[Assignment]: The number of lines in the entries below holding the word "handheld" is all that is needed here.

━━━ Input data ━━━

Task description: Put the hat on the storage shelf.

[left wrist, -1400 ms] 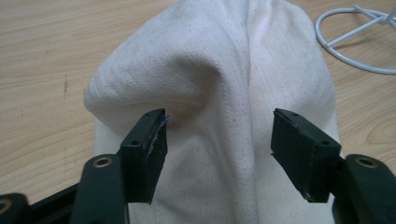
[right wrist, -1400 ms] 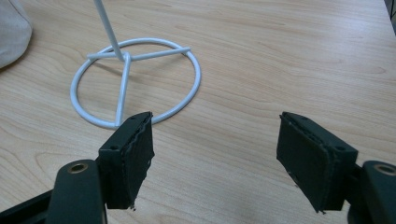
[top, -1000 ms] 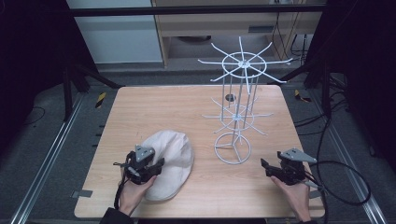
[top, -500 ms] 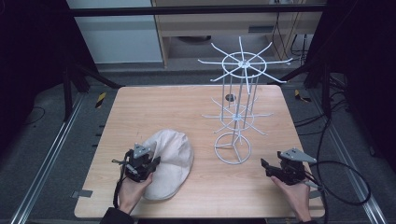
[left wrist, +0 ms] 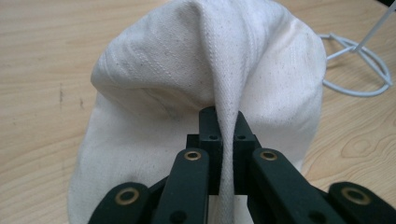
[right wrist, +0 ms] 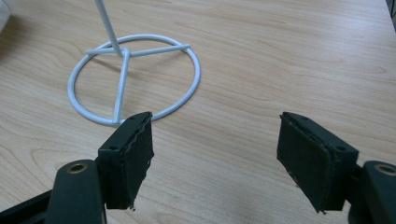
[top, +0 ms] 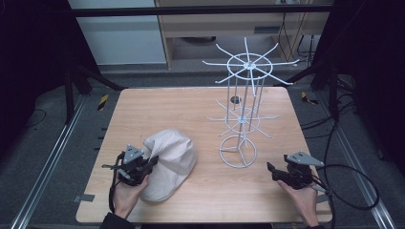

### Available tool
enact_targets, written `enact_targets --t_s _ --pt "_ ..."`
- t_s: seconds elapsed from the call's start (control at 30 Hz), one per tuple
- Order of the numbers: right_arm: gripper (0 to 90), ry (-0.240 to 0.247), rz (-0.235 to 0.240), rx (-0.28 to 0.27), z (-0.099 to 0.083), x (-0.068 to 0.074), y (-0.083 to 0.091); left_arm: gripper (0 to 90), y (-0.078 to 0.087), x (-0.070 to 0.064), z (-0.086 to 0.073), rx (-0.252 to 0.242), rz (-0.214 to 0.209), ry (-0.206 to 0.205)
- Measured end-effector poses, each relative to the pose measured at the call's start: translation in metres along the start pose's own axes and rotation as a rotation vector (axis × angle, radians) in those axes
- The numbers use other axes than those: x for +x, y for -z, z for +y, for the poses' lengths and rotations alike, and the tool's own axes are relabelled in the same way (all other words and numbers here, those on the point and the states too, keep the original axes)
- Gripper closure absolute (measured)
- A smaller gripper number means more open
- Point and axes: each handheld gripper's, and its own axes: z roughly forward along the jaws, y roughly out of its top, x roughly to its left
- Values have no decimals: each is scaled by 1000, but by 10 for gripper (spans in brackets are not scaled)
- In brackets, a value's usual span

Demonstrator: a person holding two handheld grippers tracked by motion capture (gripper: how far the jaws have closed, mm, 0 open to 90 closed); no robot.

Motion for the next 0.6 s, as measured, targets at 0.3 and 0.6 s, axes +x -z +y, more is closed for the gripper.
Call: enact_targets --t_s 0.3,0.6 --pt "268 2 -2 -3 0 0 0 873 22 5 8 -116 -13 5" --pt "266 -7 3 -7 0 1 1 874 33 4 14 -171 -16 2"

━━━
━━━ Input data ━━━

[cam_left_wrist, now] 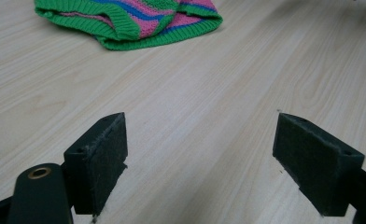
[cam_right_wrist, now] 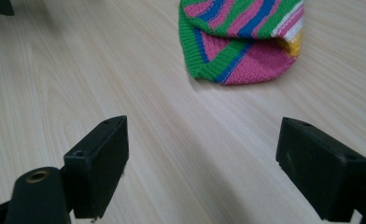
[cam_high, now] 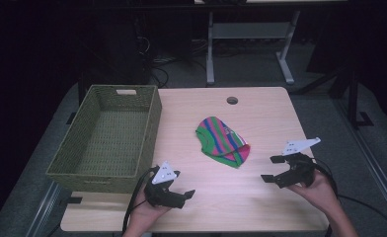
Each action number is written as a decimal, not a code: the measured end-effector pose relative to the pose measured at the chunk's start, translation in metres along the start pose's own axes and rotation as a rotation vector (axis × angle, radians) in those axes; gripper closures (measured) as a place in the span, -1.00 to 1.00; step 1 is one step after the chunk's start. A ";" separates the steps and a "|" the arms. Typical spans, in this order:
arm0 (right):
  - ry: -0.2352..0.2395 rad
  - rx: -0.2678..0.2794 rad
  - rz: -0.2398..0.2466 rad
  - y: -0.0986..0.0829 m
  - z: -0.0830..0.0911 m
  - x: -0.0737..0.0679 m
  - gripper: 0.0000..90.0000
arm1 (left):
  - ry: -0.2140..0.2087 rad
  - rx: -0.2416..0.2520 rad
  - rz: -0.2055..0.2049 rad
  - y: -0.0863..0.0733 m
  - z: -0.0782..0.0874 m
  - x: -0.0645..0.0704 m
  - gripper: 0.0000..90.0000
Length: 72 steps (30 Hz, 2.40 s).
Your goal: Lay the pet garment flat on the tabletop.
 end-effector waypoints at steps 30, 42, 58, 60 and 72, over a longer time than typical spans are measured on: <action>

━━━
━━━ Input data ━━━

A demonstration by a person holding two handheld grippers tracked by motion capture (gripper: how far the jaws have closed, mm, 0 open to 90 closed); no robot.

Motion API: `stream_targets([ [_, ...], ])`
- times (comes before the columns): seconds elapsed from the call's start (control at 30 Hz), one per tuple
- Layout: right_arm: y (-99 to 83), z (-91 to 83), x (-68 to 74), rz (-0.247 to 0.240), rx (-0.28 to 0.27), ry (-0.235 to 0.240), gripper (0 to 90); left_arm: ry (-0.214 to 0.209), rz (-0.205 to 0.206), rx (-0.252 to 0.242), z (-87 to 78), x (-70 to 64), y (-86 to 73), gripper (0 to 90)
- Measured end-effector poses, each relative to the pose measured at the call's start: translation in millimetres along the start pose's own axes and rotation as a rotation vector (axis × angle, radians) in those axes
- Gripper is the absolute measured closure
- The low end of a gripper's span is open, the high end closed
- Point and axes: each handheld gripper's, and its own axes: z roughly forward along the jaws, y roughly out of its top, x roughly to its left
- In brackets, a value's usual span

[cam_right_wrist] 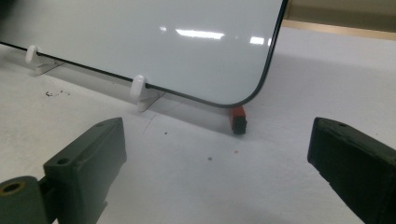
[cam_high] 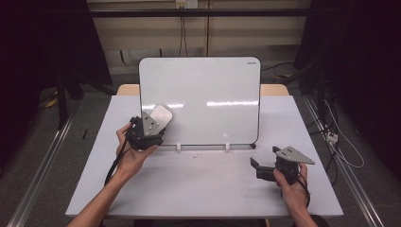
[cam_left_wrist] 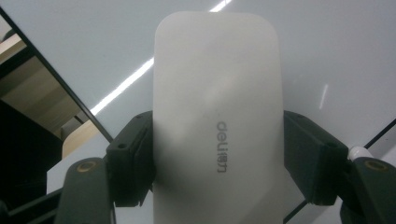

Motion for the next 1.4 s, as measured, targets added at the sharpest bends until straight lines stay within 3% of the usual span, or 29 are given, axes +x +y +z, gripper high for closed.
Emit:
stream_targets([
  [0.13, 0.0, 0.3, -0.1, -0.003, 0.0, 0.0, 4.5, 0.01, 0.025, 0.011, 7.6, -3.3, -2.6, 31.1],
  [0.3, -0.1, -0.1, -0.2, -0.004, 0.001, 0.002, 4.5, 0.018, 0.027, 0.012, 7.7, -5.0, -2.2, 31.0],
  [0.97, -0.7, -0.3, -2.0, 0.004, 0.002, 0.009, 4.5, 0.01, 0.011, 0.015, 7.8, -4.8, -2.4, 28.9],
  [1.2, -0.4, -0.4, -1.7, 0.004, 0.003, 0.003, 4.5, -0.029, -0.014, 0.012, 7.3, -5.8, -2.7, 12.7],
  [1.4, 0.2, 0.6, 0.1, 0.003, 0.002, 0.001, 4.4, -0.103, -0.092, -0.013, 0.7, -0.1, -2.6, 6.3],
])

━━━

[Exercise response]: 4